> **About this task**: I would like each line of the data that holds the word "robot" copied out.
########
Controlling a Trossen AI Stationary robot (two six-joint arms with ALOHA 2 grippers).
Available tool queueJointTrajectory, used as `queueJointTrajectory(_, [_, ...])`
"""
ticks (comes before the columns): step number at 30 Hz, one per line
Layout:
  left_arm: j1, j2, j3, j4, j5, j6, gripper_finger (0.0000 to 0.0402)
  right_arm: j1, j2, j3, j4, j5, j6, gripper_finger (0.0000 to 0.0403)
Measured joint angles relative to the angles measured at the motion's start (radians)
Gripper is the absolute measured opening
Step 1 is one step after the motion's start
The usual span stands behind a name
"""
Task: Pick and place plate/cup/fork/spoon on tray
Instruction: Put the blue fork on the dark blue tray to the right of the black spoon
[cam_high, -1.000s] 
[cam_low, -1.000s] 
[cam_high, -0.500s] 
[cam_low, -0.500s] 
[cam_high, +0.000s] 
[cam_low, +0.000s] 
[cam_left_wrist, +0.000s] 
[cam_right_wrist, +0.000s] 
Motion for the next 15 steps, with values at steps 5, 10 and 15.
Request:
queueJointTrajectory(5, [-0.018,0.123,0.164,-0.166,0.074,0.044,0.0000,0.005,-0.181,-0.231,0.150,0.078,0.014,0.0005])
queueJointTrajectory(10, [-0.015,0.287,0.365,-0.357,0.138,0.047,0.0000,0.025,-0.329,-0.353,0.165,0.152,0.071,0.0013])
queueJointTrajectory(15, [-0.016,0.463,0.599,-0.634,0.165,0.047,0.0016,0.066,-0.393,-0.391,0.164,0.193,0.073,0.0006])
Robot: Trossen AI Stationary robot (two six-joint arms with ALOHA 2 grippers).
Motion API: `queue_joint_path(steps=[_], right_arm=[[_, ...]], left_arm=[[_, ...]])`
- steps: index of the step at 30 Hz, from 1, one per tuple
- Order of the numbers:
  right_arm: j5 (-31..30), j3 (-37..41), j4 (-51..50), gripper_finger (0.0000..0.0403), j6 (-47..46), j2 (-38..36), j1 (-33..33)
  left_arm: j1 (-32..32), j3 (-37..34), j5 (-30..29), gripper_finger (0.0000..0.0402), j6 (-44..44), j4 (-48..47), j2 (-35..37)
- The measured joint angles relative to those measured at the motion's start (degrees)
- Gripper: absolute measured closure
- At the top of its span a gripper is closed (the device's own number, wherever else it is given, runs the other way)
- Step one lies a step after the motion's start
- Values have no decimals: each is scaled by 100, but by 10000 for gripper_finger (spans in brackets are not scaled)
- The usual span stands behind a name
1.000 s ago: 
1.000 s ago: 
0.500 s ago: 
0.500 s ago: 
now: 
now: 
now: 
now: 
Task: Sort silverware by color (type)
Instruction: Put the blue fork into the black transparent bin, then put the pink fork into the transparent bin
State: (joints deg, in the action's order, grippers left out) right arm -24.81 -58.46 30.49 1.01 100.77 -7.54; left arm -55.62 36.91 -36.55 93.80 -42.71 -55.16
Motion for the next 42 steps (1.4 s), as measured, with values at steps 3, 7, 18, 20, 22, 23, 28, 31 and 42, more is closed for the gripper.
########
> **Answer space**:
Controlling a Trossen AI Stationary robot (two six-joint arms with ALOHA 2 grippers).
Robot: Trossen AI Stationary robot (two six-joint arms with ALOHA 2 grippers).

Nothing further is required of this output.